Dans le cas d’un clavier virtuel, le système va apprendre le mouvement qu’il est nécessaire de faire pour appuyer sur la lettre « A ». Une fois qu’il s’en souvient, le phénomène est répété pour toutes les touches du clavier ainsi que pour toutes les combinaisons possibles et imaginables pour la ponctuation ou les symboles. Lorsque la peau intelligente est prête, il suffit de tapoter sur le clavier virtuel et voici ce que ça donne :
Une peau révolutionnaire certes, mais qui ne verra pas le jour tout de suite
Au niveau écologique, ce produit semble toutefois controversé. Les aérosols restent la cause principale de l’amincissement et des éventuels trous créés dans la couche d’ozone. Si cette peau intelligente venait à être commercialisée et à se démocratiser, l’utilisation d’aérosols pourrait exploser. Cela serait une vraie déception quand on sait que leur utilisation tend à diminuer ces dernières années.
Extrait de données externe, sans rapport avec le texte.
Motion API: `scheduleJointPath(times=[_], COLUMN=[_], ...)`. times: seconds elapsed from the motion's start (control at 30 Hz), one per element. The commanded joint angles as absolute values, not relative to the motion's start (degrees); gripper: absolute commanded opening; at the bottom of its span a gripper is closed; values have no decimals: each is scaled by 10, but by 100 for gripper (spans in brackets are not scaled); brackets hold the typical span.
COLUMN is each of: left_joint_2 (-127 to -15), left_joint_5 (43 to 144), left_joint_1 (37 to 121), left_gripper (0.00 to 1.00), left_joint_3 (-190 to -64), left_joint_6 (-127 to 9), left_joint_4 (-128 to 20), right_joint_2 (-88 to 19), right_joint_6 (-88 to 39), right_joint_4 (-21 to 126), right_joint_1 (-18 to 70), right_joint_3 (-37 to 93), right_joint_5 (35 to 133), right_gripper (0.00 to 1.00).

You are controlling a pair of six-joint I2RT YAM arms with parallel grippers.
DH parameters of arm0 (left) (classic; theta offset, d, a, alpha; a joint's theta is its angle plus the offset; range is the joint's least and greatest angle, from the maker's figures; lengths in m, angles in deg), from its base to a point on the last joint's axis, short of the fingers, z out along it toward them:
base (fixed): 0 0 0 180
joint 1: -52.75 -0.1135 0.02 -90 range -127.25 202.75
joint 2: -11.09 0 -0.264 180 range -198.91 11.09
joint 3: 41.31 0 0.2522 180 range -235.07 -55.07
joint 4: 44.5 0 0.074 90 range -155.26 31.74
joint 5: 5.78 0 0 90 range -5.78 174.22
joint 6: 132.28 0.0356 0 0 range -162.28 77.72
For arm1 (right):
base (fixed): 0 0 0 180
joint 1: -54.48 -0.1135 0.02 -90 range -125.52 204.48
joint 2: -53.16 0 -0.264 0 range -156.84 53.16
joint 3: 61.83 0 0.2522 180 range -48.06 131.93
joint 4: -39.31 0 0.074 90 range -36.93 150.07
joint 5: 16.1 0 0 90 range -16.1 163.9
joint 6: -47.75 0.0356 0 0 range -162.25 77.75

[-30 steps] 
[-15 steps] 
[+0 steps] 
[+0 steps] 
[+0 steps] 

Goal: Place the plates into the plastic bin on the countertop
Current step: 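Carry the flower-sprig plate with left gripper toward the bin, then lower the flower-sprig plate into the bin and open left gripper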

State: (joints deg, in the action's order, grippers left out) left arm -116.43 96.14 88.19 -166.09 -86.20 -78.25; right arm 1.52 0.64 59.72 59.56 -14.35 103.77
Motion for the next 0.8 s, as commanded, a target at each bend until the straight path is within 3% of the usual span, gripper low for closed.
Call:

De plus, le nanomesh reste un matériau cher à produire et une surutilisation de ce matériau de synthèse pourraient faire exploser les prix. Parmi les matériaux les plus chers utilisés dans la conception du nanomesh se trouve le rhodium, dont le prix avoisine les 350 euros… le gramme.
Les chercheurs devront donc peaufiner leur création pour espérer la voir s’immiscer dans nos habitudes. Sa commercialisation reste encore prématurée étant donné les lacunes et nous devrons pour l’heure nous contenter de nos claviers bruyants et nos écrans tactiles salissants.